What the task asks:
In the lines below, look for "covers". Copy each line where it appears.

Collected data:
* * * * *

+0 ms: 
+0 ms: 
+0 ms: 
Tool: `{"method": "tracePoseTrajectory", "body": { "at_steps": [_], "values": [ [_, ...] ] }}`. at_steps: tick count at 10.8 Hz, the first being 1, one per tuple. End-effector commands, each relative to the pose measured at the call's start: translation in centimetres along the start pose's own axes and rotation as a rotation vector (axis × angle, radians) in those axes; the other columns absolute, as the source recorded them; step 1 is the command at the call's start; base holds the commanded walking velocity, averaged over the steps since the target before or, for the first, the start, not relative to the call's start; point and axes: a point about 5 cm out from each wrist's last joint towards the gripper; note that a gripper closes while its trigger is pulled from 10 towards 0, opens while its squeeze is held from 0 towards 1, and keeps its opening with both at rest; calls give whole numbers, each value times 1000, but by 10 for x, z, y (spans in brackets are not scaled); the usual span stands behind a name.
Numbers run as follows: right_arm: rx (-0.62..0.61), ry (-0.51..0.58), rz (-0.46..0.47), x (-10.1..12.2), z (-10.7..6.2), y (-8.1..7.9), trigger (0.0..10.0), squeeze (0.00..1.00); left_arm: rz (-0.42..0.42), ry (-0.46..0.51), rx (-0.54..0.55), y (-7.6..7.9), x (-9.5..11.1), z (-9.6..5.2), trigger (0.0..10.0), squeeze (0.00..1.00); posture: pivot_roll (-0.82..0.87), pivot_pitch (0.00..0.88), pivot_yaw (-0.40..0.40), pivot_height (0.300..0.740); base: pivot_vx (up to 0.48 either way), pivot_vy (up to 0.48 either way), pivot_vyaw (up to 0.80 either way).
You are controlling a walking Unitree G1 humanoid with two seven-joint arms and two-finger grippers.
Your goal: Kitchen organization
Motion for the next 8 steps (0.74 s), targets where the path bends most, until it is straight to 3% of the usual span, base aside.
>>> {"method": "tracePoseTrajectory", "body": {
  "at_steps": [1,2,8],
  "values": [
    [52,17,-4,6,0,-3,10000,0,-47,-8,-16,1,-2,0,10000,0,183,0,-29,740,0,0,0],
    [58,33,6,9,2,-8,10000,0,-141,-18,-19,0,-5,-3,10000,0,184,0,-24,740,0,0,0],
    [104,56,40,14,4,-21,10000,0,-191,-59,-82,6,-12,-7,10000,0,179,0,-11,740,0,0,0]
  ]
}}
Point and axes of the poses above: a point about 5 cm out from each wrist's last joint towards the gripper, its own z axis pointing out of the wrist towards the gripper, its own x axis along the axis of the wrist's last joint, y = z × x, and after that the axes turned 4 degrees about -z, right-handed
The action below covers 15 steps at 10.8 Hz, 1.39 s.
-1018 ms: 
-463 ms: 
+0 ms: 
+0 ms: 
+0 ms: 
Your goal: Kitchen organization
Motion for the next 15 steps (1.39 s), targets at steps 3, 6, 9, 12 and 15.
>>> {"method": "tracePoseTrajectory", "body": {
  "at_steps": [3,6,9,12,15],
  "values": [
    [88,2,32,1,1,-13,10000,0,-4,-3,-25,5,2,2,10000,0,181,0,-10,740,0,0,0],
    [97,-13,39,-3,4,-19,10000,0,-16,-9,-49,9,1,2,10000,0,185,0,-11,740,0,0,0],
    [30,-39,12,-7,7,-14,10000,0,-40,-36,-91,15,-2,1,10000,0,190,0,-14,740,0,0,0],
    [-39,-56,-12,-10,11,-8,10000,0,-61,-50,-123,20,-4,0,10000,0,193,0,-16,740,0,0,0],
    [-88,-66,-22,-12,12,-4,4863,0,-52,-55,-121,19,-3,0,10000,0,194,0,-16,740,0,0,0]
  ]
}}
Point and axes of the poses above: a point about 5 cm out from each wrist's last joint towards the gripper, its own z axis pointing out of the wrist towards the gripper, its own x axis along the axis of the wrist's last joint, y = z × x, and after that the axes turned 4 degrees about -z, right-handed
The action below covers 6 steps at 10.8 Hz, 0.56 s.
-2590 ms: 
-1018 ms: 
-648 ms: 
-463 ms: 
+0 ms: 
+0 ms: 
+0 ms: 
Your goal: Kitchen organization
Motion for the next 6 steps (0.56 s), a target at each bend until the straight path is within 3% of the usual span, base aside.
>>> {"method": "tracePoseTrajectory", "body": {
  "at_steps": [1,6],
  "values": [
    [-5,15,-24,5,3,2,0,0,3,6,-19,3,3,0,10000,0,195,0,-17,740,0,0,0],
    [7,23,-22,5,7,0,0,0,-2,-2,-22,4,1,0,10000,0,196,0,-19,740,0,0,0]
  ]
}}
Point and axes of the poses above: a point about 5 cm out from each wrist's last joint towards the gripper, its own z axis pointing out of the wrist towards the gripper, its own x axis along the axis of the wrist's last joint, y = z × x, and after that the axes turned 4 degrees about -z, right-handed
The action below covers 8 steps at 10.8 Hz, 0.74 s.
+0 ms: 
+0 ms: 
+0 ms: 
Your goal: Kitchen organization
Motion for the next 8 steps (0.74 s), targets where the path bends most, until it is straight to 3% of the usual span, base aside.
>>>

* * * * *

Your response:
The action below covers 15 steps at 10.8 Hz, 1.39 s.
The action below covers 6 steps at 10.8 Hz, 0.56 s.
The action below covers 8 steps at 10.8 Hz, 0.74 s.

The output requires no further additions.